Selasa, 19 April 2011

Pencatatan Utang-piutang

“Wahai orang-orang yang beriman, apabila kalian saling memberi utang untuk suatu masa tertentu, tuliskanlah utang itu dan hendaklah ada orang ketiga yang menuliskannya dengan adil dan janganlah seseorang yang menulis enggan untuk diminta menu­lis sebagaimana Allah telah mengajarkan kepadanya, tetapi hendaknya ia mau menulis dan orang yang punya barang supaya mendiktekannya.” (QS. Al-Baqarah ()2);(282))


Dari Ibnu ‘Abbas, ia berkata: “Nabi saw. datang ke Madinah dan penduduk Madinah sudah terbiasa melakukan utang-piutang buah-buahan selama satu tahun atau dua tahun. Nabi saw. bersabda: ‘Barang siapa yang utang buah, hendaklah ia menakarnya dengan jelas dan menimbangnya dengan jelas dan batas tempo utangnya jelas.’” (HR. Bukhari dan Muslim)

Penjelasan:
Ayat dan Hadits tersebut menerangkan bahwa orang yang melakukan utang-piutang hendaklah mencatatnya dengan jelas. Jika yang diutangkan berupa bahan yang dapat ditakar atau ditimbang, hendaklah barang tersebut ditakar dan ditimbang dengan jelas dan dijelaskan pula tempo pembayarannya secara tegas. Jika utang-piutangnya tidak ditulis, hendaklah hal itu dipersaksi­kan oleh orang ketiga.

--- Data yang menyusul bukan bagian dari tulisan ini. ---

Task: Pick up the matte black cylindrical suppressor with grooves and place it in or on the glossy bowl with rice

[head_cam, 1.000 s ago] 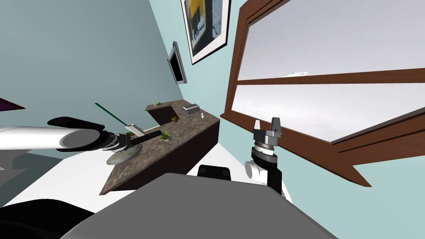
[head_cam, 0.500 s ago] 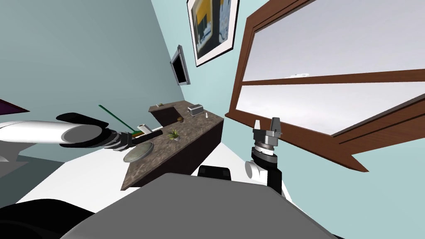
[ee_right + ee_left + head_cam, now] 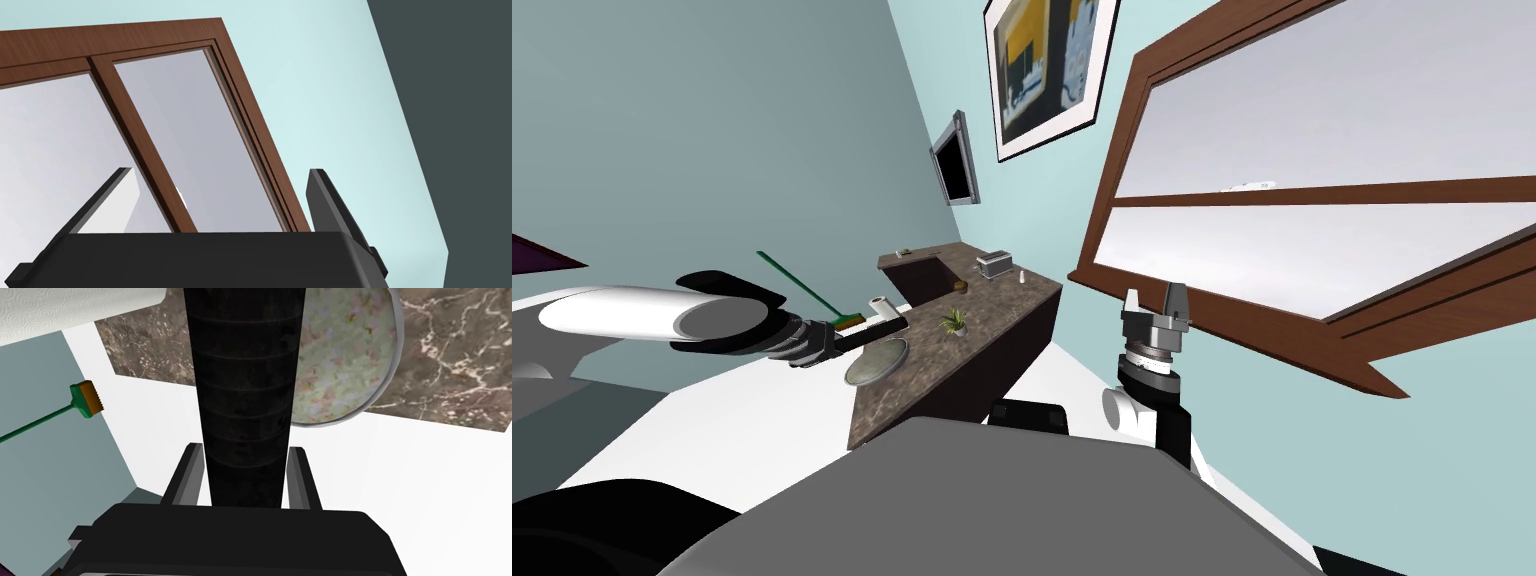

Hukum mencatat utang atau mempersaksikannya kepada orang ketiga adalah sunnah. Oleh karena itu, hendaklah cacat-mencatat utang dan mempersaksikan ini dilakukan dengan kejujuran dan kesungguhan hati agar tidak menimbulkan perselisihan di kemudian hari. Orang-orang yang melakukan utang-piutang tidak boleh dikuasai oleh perasaan malu diketahui orang. Akan tetapi, hendaklah benar-benar takut kepada Allah sehingga lebih baik utang-piutangnya dicatat dengan jelas atau dipersaksikan kepada orang ketiga untuk menjaga agar tidak timbul fitnah di kemudian hari. Sekalipun orang-orang yang berutang dikenal jujur dan taat dalam membayarnya, hendaklah tetap dilakukan pencatatan secara jelas untuk menjadi bukti di kemudian hari jika terjadi perselisihan mengenai jumlahnya. Demikian anjuran ini ditekankan sebab boleh jadi karena bisikan setan yang kuat kepada diri yang berutang, timbul niat kurang baik dalam dirinya yang dapat merugikan orang yang memberi utang.

Tegasnya, Islam sangat menganjurkan kepada orang yang melakukan utang piutang untuk mencatat atau mempersaksikan hal ini kepada orang ketiga. Tujuan pencatatan atau penyaksian ini adalah agar tidak timbul perselisihan atau fitnah di kemudian hari.